Selon Buterin, le calcul est la partie la plus simple à développer. Les réseaux peuvent augmenter leur débit grâce au traitement parallèle, aux « indices » des constructeurs de blocs et aux preuves sans connaissance qui remplacent les calculs bruts laborieux.
Les données se situent au milieu de l’échelle. Si une chaîne a besoin d'une haute disponibilité des données, elle ne peut pas ignorer ces coûts, mais elle peut distribuer les données en utilisant le partitionnement, le codage d'effacement et des systèmes comme PeerDAS.
Pourquoi Buterin dit que le statut est le plus gros goulot d'étranglement
L’État qui suit tous les soldes, contrats et stockages est l’élément le plus difficile à faire évoluer. Pour vérifier complètement une seule transaction, un nœud doit généralement accéder à l’état actuel correct.
Buterin note que même si les développeurs réduisent l'état dans une arborescence et ne conservent que la racine, la mise à jour de cette racine nécessite toujours l'intégralité des données sous-jacentes. Certaines conceptions peuvent diviser l'état sur plusieurs parties du réseau, mais elles nécessitent de profonds changements architecturaux et ne fonctionnent souvent pas pour chaque chaîne.

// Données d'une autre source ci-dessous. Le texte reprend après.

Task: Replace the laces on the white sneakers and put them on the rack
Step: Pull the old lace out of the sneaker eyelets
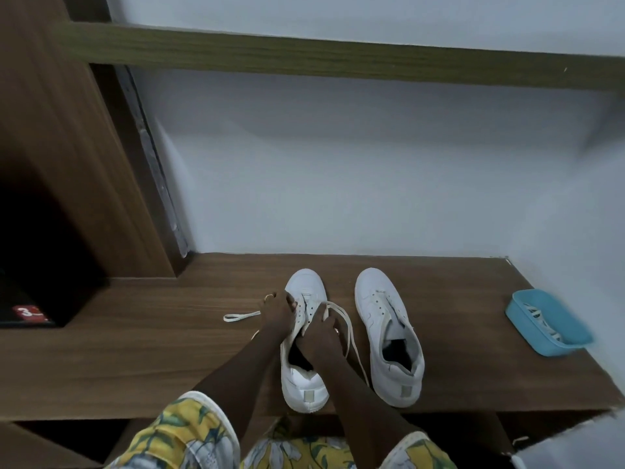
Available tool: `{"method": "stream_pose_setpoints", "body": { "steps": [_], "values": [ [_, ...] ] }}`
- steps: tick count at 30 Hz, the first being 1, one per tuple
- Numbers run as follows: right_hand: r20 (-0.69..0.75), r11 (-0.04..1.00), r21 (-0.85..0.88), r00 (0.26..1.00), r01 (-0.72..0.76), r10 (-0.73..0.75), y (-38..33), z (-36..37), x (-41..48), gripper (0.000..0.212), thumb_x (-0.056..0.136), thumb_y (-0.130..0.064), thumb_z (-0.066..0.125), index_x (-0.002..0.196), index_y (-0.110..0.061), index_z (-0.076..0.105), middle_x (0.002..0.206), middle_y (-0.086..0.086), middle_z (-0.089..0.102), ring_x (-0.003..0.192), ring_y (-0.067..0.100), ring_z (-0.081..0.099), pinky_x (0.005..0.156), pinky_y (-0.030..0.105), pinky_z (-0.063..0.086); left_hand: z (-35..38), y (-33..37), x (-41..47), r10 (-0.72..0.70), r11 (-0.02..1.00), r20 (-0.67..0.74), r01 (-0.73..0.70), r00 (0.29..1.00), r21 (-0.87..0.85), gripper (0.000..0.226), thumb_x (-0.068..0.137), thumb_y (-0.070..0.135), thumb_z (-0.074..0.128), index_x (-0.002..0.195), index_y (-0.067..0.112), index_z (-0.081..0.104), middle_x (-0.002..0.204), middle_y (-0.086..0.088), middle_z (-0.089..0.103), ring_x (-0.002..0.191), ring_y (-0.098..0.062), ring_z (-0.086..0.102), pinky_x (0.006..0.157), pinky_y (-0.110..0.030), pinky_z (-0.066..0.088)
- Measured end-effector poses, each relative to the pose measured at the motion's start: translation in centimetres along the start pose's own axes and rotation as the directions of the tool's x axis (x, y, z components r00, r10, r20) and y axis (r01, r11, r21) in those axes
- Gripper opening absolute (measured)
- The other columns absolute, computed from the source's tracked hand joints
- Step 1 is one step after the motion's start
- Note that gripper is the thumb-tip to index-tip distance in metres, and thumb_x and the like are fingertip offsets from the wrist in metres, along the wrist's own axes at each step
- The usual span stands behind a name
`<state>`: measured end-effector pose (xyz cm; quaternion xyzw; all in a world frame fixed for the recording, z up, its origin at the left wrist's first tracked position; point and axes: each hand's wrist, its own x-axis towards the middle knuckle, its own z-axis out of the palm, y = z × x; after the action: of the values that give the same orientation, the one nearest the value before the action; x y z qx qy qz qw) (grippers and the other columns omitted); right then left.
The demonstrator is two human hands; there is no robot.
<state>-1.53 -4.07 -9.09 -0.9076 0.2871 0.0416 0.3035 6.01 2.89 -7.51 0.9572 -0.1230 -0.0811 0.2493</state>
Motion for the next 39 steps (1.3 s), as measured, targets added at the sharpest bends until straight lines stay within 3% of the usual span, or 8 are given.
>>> {"method": "stream_pose_setpoints", "body": {
  "steps": [8, 15, 20, 25, 29, 32, 35, 39],
  "values": [
    [0.020, 0.942, -0.307, 0.991, 0.135, -0.135, 0.7, 0.8, 0.7, 0.077, 0.096, -0.033, 0.037, 0.150, -0.003, -0.010, 0.155, 0.025, 0.009, 0.129, 0.034, 0.043, 0.084, 0.032, 0.050, -0.1, -0.1, 0.3, -0.255, 0.887, -0.034, 0.220, 0.966, -0.407, 0.013, 0.090, 0.001, 0.042, 0.091, 0.000, 0.055, 0.090, -0.017, 0.061, 0.092, -0.036, 0.055, 0.069, -0.033, 0.036],
    [0.023, 0.951, -0.271, 0.988, 0.152, -0.152, 0.6, 0.5, 0.4, 0.074, 0.097, -0.028, 0.038, 0.151, -0.014, -0.010, 0.152, 0.026, 0.018, 0.113, 0.030, 0.056, 0.083, 0.032, 0.052, 0.2, -0.6, -1.7, -0.450, 0.789, -0.039, 0.377, 0.892, -0.485, 0.034, 0.099, 0.007, 0.035, 0.128, -0.007, 0.045, 0.126, -0.022, 0.052, 0.118, -0.036, 0.051, 0.087, -0.032, 0.042],
    [0.000, 0.980, -0.191, 0.998, 0.057, -0.058, 0.2, -0.4, 0.0, 0.086, 0.095, -0.031, 0.047, 0.148, 0.000, -0.015, 0.151, 0.024, 0.021, 0.105, 0.024, 0.062, 0.077, 0.027, 0.049, -1.7, -1.8, -1.6, -0.723, 0.593, -0.248, 0.395, 0.645, -0.702, 0.027, 0.095, -0.001, 0.038, 0.120, -0.007, 0.045, 0.123, -0.031, 0.051, 0.113, -0.042, 0.052, 0.094, -0.042, 0.039],
    [0.009, 0.989, -0.144, 1.000, 0.027, -0.026, 0.1, -0.4, -0.1, 0.082, 0.096, -0.028, 0.045, 0.148, 0.002, -0.010, 0.149, 0.022, 0.022, 0.116, 0.029, 0.056, 0.085, 0.031, 0.048, -3.6, -5.9, -0.7, -0.767, 0.596, -0.314, 0.439, 0.560, -0.672, 0.028, 0.098, 0.003, 0.036, 0.123, -0.007, 0.044, 0.126, -0.031, 0.048, 0.116, -0.043, 0.049, 0.097, -0.042, 0.036],
    [0.020, 0.990, -0.141, 1.000, 0.018, -0.015, -0.1, -0.6, -0.3, 0.079, 0.096, -0.028, 0.044, 0.147, 0.005, -0.006, 0.151, 0.021, 0.020, 0.124, 0.030, 0.049, 0.093, 0.033, 0.046, -2.6, -6.4, -0.5, -0.624, 0.779, -0.368, 0.517, 0.689, -0.354, 0.033, 0.095, 0.011, 0.044, 0.125, 0.000, 0.050, 0.132, -0.020, 0.043, 0.122, -0.037, 0.040, 0.100, -0.042, 0.030],
    [0.010, 0.987, -0.160, 1.000, 0.017, -0.015, -0.2, -0.6, -0.4, 0.078, 0.095, -0.028, 0.045, 0.147, 0.008, 0.000, 0.150, 0.021, 0.021, 0.127, 0.029, 0.046, 0.096, 0.031, 0.044, -1.8, -4.1, -0.7, -0.437, 0.899, -0.399, 0.376, 0.806, -0.224, 0.035, 0.092, 0.025, 0.050, 0.125, 0.013, 0.054, 0.126, -0.014, 0.056, 0.120, -0.034, 0.046, 0.103, -0.045, 0.026],
    [0.012, 0.986, -0.165, 1.000, 0.027, -0.026, 0.0, -0.6, -0.2, 0.077, 0.095, -0.030, 0.046, 0.145, 0.009, 0.003, 0.148, 0.021, 0.025, 0.125, 0.028, 0.049, 0.095, 0.030, 0.044, -0.5, -1.3, -0.4, -0.141, 0.990, -0.248, 0.131, 0.958, -0.055, 0.028, 0.093, 0.032, 0.048, 0.119, 0.025, 0.056, 0.116, -0.003, 0.065, 0.118, -0.029, 0.048, 0.103, -0.040, 0.025],
    [0.031, 0.977, -0.205, 0.999, 0.049, -0.043, 0.1, -0.8, -0.2, 0.075, 0.096, -0.032, 0.045, 0.144, 0.010, 0.005, 0.147, 0.023, 0.025, 0.126, 0.027, 0.047, 0.093, 0.028, 0.046, 1.0, -0.1, 0.4, -0.125, 0.992, -0.055, 0.126, 0.991, 0.013, 0.028, 0.094, 0.042, 0.046, 0.114, 0.024, 0.057, 0.123, -0.003, 0.058, 0.127, -0.031, 0.039, 0.112, -0.047, 0.016]
  ]
}}
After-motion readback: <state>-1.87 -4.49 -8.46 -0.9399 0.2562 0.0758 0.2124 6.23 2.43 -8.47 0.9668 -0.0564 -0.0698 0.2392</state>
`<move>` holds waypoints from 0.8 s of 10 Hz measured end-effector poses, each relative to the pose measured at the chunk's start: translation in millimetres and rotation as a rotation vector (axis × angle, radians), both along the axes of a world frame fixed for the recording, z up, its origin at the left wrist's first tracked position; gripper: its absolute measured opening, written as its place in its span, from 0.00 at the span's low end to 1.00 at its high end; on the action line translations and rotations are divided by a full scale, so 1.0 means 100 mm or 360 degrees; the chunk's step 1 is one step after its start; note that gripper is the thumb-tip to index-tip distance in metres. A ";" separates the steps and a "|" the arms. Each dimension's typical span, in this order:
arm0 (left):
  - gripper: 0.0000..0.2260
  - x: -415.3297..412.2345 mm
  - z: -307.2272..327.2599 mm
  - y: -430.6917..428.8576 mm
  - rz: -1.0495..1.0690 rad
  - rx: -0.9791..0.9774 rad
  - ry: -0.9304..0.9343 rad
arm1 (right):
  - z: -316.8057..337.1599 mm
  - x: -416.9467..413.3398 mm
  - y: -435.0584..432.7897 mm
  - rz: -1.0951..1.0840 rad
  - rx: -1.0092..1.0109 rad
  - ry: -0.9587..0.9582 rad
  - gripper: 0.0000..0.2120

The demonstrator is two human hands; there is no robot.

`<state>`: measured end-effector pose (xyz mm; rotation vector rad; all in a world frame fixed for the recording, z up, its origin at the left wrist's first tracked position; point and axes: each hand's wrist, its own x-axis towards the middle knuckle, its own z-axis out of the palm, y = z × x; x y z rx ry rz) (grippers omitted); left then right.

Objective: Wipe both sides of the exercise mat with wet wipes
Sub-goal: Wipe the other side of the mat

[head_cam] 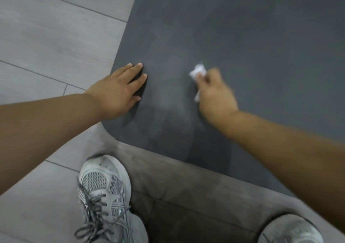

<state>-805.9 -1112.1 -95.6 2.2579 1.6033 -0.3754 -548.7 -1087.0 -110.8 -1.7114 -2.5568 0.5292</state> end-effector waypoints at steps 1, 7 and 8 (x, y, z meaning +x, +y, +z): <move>0.28 0.01 0.04 -0.13 0.0049 -0.0111 0.0077 | 0.01 -0.34 -0.72 0.0717 -0.0190 0.0408 0.11; 0.19 0.31 0.24 0.17 -0.0146 -0.0030 0.0131 | 0.12 0.43 -0.55 0.1123 -0.0413 0.0240 0.10; 0.22 0.52 0.23 0.28 -0.0152 -0.0018 0.0059 | 0.12 0.79 0.07 0.0703 -0.0207 0.0039 0.12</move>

Étant donné que la croissance des États augmente les besoins en matériel, elle peut par inadvertance augmenter le risque de centralisation. Buterin estime donc que toute conception remplaçant l’état par des données, ou les données par des calculs, sans nouvelles parties de confiance, devrait être sérieusement envisagée.
Connexions au chemin de mise à l'échelle actuel d'Ethereum
Cette hiérarchie correspond à la feuille de route générale d'Ethereum, qui place les cumuls et les preuves au cœur de la mise à l'échelle. Les réseaux de couche 2 gèrent la majorité des calculs, tandis que la couche de base d'Ethereum se concentre sur la fourniture d'un espace de données sécurisé et la protection de l'état à long terme.
Des mises à niveau telles que les « blobs » EIP-4844, l'échantillonnage de la disponibilité des données et le PeerDAS prévu visent à augmenter la capacité des données sans rendre l'État incontrôlable. Dans le même temps, la montée en puissance des zkEVM montre comment des calculs et des preuves supplémentaires peuvent remplacer une exécution répétée sur chaque nœud.
Des projets comme Monad et les prochains changements Fusaka d'Ethereum exploitent déjà cette logique, en optimisant d'abord le calcul et le traitement des données. En détaillant cette échelle, Buterin donne aux développeurs une règle simple : évoluer avec plus de puissance de calcul et des données plus intelligentes, tout en considérant la croissance de l'État comme un dernier recours.